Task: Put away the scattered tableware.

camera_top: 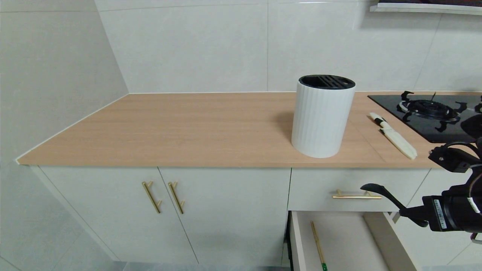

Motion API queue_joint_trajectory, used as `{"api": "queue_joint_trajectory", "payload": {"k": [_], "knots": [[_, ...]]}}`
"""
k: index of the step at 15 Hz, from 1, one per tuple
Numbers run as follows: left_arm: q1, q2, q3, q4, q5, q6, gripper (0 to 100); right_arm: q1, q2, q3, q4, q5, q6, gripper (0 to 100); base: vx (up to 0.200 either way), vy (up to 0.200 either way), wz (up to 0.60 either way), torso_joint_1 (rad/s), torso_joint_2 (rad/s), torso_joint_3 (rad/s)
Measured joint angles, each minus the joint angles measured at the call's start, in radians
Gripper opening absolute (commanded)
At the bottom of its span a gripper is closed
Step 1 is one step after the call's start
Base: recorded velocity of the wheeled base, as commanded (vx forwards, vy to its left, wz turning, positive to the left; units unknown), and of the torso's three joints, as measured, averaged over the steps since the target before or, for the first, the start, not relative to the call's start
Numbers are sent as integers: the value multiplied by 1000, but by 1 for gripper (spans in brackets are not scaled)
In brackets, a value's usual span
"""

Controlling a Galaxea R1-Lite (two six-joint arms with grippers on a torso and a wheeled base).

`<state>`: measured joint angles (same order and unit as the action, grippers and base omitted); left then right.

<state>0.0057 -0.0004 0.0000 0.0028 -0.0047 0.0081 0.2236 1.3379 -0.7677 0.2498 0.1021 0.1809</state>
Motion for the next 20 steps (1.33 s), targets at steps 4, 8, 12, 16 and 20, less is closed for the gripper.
{"api": "queue_joint_trajectory", "payload": {"k": [4, 8, 12, 16, 20], "knots": [[0, 0, 0, 0, 0, 0, 100, 0, 20, 2, 1, -1, 0, 0, 0, 0, 0, -183, 480, 292], [0, 0, 0, 0, 0, 0, 100, 0, 46, 2, 1, -2, 0, 0, 0, 0, 0, -167, 465, 293], [0, 0, 0, 0, 0, 0, 100, 0, 68, 3, 1, -5, 0, 0, 0, 0, 0, -141, 460, 309], [0, 0, 0, 0, 0, 0, 100, 0, 84, 3, 3, -6, 0, 0, 0, 0, 0, -82, 373, 284], [0, 0, 0, 0, 0, 0, 100, 0, 93, 3, 2, -6, 0, 0, 0, 0, 0, -16, 58, 49]]}}
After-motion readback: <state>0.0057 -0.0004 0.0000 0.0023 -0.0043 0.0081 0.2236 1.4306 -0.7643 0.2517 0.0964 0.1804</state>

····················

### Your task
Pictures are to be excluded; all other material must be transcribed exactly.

### Problem solution
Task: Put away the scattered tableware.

camera_top: 

Motion API queue_joint_trajectory, used as `{"api": "queue_joint_trajectory", "payload": {"k": [_], "knots": [[_, ...]]}}`
"""
k: index of the step at 15 Hz, from 1, one per tuple
Numbers run as follows: left_arm: q1, q2, q3, q4, q5, q6, gripper (0 to 100); right_arm: q1, q2, q3, q4, q5, q6, gripper (0 to 100); base: vx (up to 0.200 either way), vy (up to 0.200 either way), wz (up to 0.60 either way), torso_joint_1 (rad/s), torso_joint_2 (rad/s), torso_joint_3 (rad/s)
Measured joint angles, each minus the joint angles measured at the call's start, in radians
Gripper opening absolute (commanded)
At the bottom of its span a gripper is closed
Step 1 is one step after the call's start
Base: recorded velocity of the wheeled base, as commanded (vx forwards, vy to its left, wz turning, positive to the left; units unknown), and of the torso's three joints, as measured, averaged over the steps since the target before or, for the first, the start, not relative to the call's start
Numbers are sent as integers: the value multiplied by 1000, but by 1 for gripper (spans in brackets are not scaled)
In brackets, a value's usual span
"""

Controlling a Galaxea R1-Lite (two six-joint arms with grippers on a torso and a wheeled base).

`<state>`: measured joint angles (same order and unit as the action, grippers and base omitted); left then right.

<state>0.0057 -0.0004 0.0000 0.0028 -0.0047 0.0081 0.2236 1.3379 -0.7677 0.2498 0.1021 0.1809</state>
Motion for the next 20 steps (1.33 s), targets at steps 4, 8, 12, 16 and 20, less is closed for the gripper.
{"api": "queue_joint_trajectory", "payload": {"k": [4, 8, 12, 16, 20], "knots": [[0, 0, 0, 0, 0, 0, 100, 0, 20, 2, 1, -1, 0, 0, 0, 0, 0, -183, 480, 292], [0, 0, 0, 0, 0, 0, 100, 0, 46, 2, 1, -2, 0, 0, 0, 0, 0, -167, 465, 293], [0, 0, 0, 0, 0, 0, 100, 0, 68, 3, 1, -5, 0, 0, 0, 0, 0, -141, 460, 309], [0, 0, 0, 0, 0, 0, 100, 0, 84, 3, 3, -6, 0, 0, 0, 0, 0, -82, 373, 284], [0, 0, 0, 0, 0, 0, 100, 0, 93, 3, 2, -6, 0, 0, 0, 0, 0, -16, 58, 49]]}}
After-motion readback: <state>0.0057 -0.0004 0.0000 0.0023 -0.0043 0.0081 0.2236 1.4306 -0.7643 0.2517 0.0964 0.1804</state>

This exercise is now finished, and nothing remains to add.